Abstract of Alexander Klose’s paper: Whose ideology is it?
On the multiplication of ideological possibilities and contradictions in late petromodernism

When the term „petromodernity“ was coined by Canadian and US-american humanities scholars in the 2000s to name the major influence petroleum-based fuels and materials were having in the further development and expansion of the industrial civilization since the second half of the 20th century, those scholars had in mind the „American Way of Life“: a culture of exuberance based on the belief in individual freedom and market liberalism. Quite soon it became clear, though, that other petromodernities had to be taken into account as well. „Petromodernity East“, developed in the USSR and the countries of the Eastern bloc, was founded in doctrines of collectivism and planned economy. Nevertheless, it shared with its western counterpart a fundamental belief in progress as a combination of technological and social development. On the other hand, autocratic versions of petromodern developments in colonial/post-colonial extraction states like Saudi-Arabia and the Gulf States seemed to be defined by a clash with the values and habits of Western modernity, the influx of petrodollars, technologies and values dialectically strengthening anti-modern currents. Lately, under the impression of a warming climate and the Anthropocene postulate, a new dominant ideological formation has developed. It is based on the belief that the world is threatened by an end of times, the „climate catastrophe“, and in order to save the world and the benefits of the (petro-)modern civilization, it has to go „post-fossil“. In sharp contrast, in the other political camp, elites from the very centers of hyper-individualism plead to hold on to petroleum as our „companionship substance“ and restore the heydays of petromodern exuberance while at the same time giving up on core republican and democratic values like social justice, tolerance and equality for an autocratic, seemingly neo-feudal society—petroleum without modernity.

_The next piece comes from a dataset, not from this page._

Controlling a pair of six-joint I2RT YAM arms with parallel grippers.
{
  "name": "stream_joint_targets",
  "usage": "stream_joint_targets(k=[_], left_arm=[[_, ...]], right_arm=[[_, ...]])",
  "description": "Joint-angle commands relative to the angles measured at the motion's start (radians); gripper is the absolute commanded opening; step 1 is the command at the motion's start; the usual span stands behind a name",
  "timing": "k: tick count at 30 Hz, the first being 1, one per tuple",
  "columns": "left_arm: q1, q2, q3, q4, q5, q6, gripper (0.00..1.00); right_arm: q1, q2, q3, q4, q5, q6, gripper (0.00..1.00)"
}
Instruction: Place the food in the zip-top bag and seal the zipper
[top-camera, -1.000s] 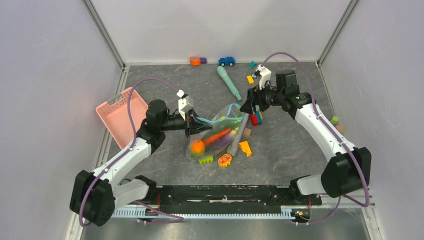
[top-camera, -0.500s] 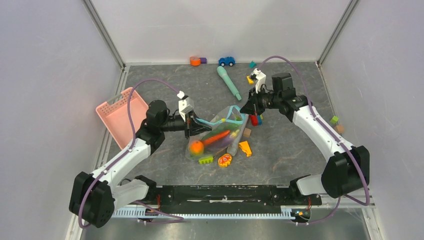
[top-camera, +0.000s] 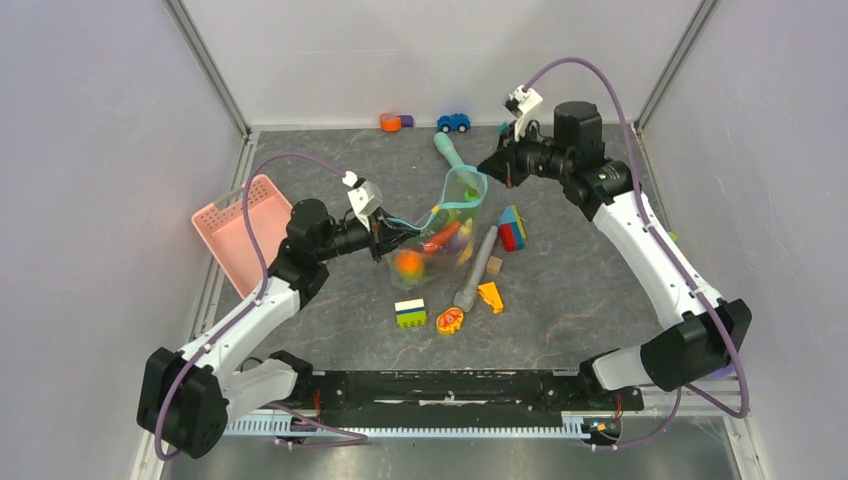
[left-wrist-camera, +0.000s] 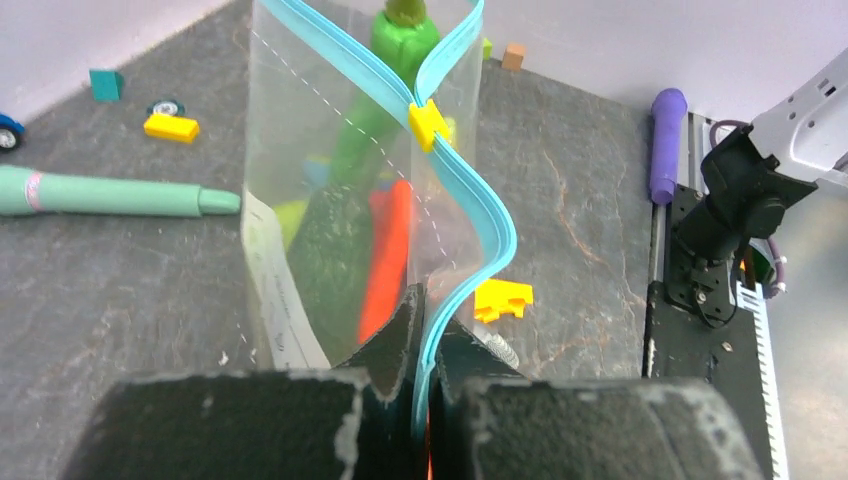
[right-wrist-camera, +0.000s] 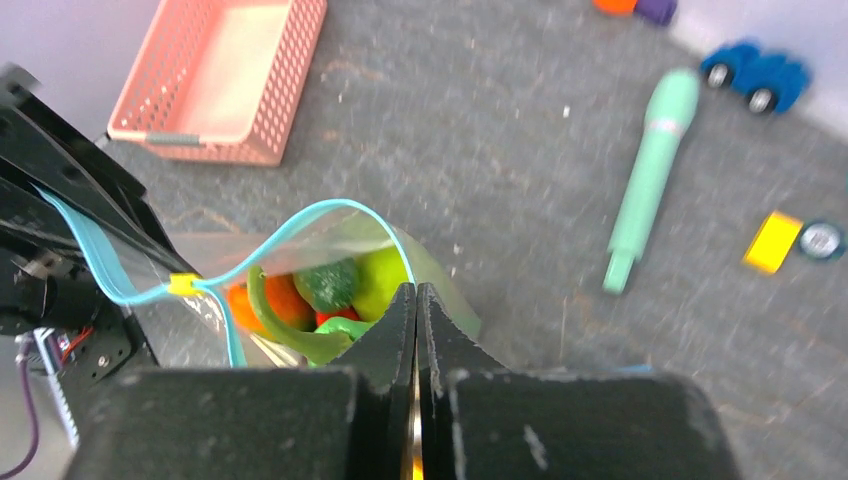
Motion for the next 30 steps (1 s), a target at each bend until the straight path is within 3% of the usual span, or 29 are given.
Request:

In following the historical threads of ideological formations in petromodernity, the talk tries to contribute to the work of entangling the confusing mess of competing convictions, ideas and legitimations that defines our current planetary situation.

Beauty of Oil at a round table at TU-Dresden 13.11.2024. »Humanities Perspectives on Energy Transition: Justice, Geographies, Literacies, Imaginaries«

Energy is more than the diesel in our cars, the electricity in our refrigerators, the lithium in our batteries. Energy shapes how we interact with the world. Its technologies, politics and materialities are deeply embedded in our histories, geographies, aesthetics, emotions, and visions of the good life. Energy systems are also cultural systems. In times of global heating, accelerated resource extraction, and environmental injustice, the task of transitioning towards more inclusive, equitable, and sustainable energy futures pertains to all aspects of cultural and scientific practice, and requires the perspectives and expertise of a wide variety of fields. This symposium will foreground the crucial role of the humanities and social sciences in engaging the complexities of energy transition and the legacies of petromodernity. 

With contributors from the Czech Republic, Poland, the UK, and Germany, we will introduce critical perspectives and methods on energy justice, energy literacy, energy geographies, situated transitions, and post-fossil imaginaries. JOIN US!

This event is hosted by the Chair of North American Literature and Future Studies in collaboration with the EUTOPIA Connected Community in Environmental Humanities and the TUDiSC project Transformative Placemaking for Uncertain Futures. The event will be in person and live-streamed via Zoom. Organizers: Anja Lind & Moritz Ingwersen. 

DATE & TIME
November 13, 2024, 17:00-20:30 (CET)

LOCATION (Hybrid)
ReframeSpace, Wilsdruffer Str. 16, 01067 Dresden
For a Zoom Link, please contact anja.lind@tu-dresden.de

PROGRAM
17:00-18:00 Keynote Lecture
“The Perpetual Problem: Renewable Energy Imaginaries”
–Graeme Macdonald (Warwick University)

18:30-20:30 Roundtable
“Why We Need to Dig Deep and to Map Broadly: Introducing the Atlas of Petromodernity”
–Alexander Klose (University of Halle) & Benjamin Steininger (TU Berlin/MPI of Geoanthropology, Jena)

“Engendered Energy Transition: Justice, Citizenship and Future Challenges”
–Katarzyna Iwińska (Collegium Civitas University, Warsaw)

“Crafting/Tracing Diffractive Energy Literacies – For Sol(id)arity”
–Dagmar Lorenz-Meyer (Charles University, Prague)

++out now!+++ Klose/Steininger: »Atlas of Petromodernity«, translated by Ayça Türkoğlu, Santa Barbara: punctumbooks 2024++out now!+++

It is a pleasure to announce the publication of the American edition of our »Atlas« – updated and extended version with a new foreword by Stephanie LeMenager and a new long closing chapter (‘Zombie’) on the Ukraine war and the still not closed case of petromodern destruction.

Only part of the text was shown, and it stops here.